Penelitian menunjukkan bahwa terapi radiasi kanker prostat dapat dilakukan dalam 5 sesi menggunakan SBRT, tanpa meningkatkan risiko kekambuhan. Meskipun beberapa efek samping muncul, mereka bersifat sementara. Ini mendukung penggunaan SBRT sebagai pilihan standar perawatan untuk pasien kanker prostat risiko sedang.
Hasil penelitian terbaru menunjukkan bahwa terapi radiasi untuk kanker prostat dapat diselesaikan dalam hanya 5 sesi, dibandingkan dengan minimal 20 sesi yang biasa dilakukan. Sebagian besar peserta memiliki kanker prostat dengan risiko sedang untuk kekambuhan. Terapi stereotaktik (SBRT) tidak menunjukkan peningkatan risiko kekambuhan kanker setelah 5 tahun dibandingkan dengan terapi radiasi konvensional. Penelitian ini diterbitkan di New England Journal of Medicine pada 16 Oktober.
SBRT dengan tepat menargetkan radiasi ke tumor dan mengurangi paparan jaringan normal, memungkinkan dosis yang lebih tinggi per sesi. Meskipun peserta SBRT mengalami lebih banyak masalah saluran kemih dalam dua tahun pertama, efek samping ini umumnya bersifat sementara dan dapat diatasi dengan obat-obatan.
Beberapa pasien mungkin tidak cocok untuk SBRT, termasuk yang memiliki kelenjar prostat besar atau masalah saluran kemih yang sudah ada. Para dokter berpendapat bahwa SBRT mungkin bukan pilihan untuk semua orang, dan banyak pasien dengan kanker prostat risiko rendah mungkin lebih memilih pengawasan aktif alih-alih terapi radiasi atau bedah.
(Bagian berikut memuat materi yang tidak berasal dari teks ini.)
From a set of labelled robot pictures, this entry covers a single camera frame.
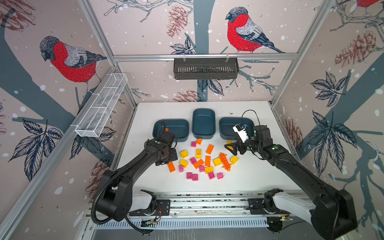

Terdapat pengurangan signifikan dalam jumlah sesi radiasi dari 40 hingga 5, yang tidak hanya memudahkan pasien tetapi juga menurunkan biaya perawatan. Penelitian PACE-B melibatkan 874 peserta dari UK, Irlandia, dan Kanada, dengan hasil menunjukkan bahwa SBRT tidak lebih buruk dalam mengendalikan kanker dibandingkan dengan terapi radiasi konvensional.
Setelah enam tahun, sekitar 95% pasien tidak mengalami kekambuhan kanker. Tidak ada perbedaan signifikan dalam masalah pencernaan atau disfungsi seksual antara kelompok. Meski ada lebih banyak keluhan saluran kemih setelah SBRT, gejala tersebut hilang setelah dua tahun.
Uji klinis lain masih dilakukan untuk menginvestigasi efek samping lebih lanjut dari SBRT dibandingkan dengan terapi radiasi hipofrakmentasi. Penting untuk memastikan akses dan pelatihan bagi dokter dan teknisi untuk menerapkan SBRT secara lebih luas. Walaupun beberapa rumah sakit di AS mungkin belum siap untuk terapi ini, perawatan dengan jadwal lebih panjang tetap efektif dalam mengendalikan kanker.
SBRT telah terbukti efektif dalam pengobatan kanker prostat berisiko sedang dengan mengurangi jumlah sesi terapi dari 20 menjadi hanya 5 tanpa mengorbankan kontrol kanker. Meskipun beberapa efek samping muncul, mereka umumnya bersifat sementara. Penelitian lebih lanjut diperlukan untuk mengeksplorasi semua opsi dan memastikan akses terhadap teknologi dan pelatihan yang dibutuhkan.